Investor confidence in municipal debt is the highest since 2011. It cost the annual equivalent of as little as $172,000 last week to protect $10 million of munis for 10 years through credit-default swaps, according to Markit Group Ltd. Data compiled by Bloomberg. That’s the cheapest since July 2011.
“Housing could be a major story this year,” said Carl Riccadonna, a senior U.S. economist at Deutsche Bank Securities Inc. in New York, who estimates a $1 increase in home prices lifts consumer spending by 5 cents to 10 cents. “The housing recovery is gaining momentum. The sector has worked off its excesses.”
Homebuilders from Lennar Corp. to D.R. Horton Inc. and PulteGroup Inc. in January reported that sales and orders climbed last quarter. Lean inventories of both new and previously owned homes, alongside rising purchases, bode well for construction and prices.
Pricing power

As “pent-up demand unwinds, homebuilders are gaining pricing power,” Stuart Miller, chief executive officer of the Miami-based Lennar, said on a Jan. 15 earnings conference call.
Michelle Meyer, a senior U.S. economist at Bank of America, in January raised forecasts for home prices through 2015. Property values will increase 4.7 percent this year, 7.7 percent in 2014, and 5.2 percent the following period, she estimates.

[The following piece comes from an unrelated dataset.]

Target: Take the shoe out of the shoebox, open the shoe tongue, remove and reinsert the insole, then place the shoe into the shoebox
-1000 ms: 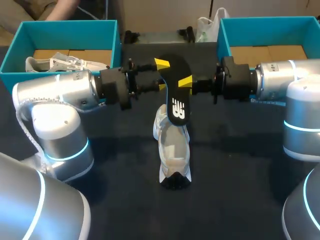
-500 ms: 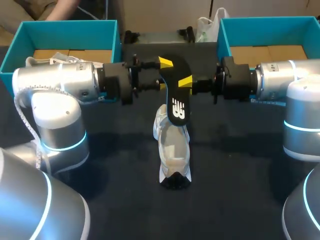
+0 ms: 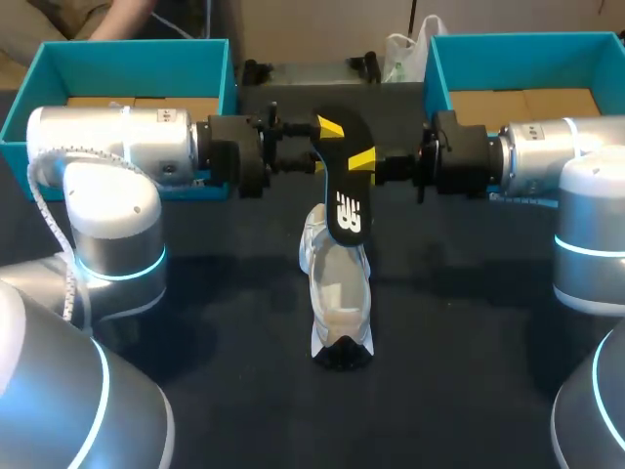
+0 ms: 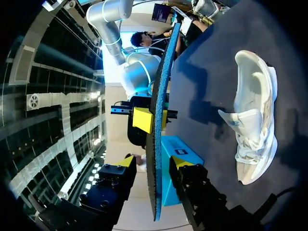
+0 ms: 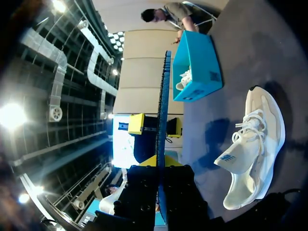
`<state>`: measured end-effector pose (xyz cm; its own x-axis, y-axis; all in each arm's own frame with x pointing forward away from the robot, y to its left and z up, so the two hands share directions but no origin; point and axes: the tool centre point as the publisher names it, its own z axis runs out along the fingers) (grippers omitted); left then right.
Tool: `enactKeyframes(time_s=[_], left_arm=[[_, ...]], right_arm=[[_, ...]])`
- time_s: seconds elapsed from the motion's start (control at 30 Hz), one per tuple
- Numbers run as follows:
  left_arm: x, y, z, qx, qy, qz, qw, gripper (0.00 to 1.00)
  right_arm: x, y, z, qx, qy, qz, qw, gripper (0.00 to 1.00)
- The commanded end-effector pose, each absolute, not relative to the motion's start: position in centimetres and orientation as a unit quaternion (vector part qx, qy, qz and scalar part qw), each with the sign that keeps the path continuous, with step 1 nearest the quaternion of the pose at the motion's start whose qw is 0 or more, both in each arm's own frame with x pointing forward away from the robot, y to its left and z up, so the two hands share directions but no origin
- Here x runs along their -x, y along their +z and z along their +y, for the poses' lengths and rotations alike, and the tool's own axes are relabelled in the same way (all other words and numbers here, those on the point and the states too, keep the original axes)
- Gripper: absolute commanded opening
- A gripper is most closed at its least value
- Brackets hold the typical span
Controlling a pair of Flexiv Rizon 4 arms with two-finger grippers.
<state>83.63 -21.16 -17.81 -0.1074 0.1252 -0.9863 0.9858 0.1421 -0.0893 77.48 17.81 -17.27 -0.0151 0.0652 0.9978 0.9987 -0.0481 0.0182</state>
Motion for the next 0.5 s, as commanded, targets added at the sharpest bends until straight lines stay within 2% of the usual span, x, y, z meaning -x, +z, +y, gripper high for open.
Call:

The various ripple effects from housing — the industry that helped trigger the recession and is now the bright spot of the expansion — will gather speed this year, Meyer said.
“It’s hard to fight the recovery in housing,” she said. “It has convinced a lot of non-believers, and is already adding to growth. 2012 was a good start to the housing rebound, which should persist and build momentum in 2013.”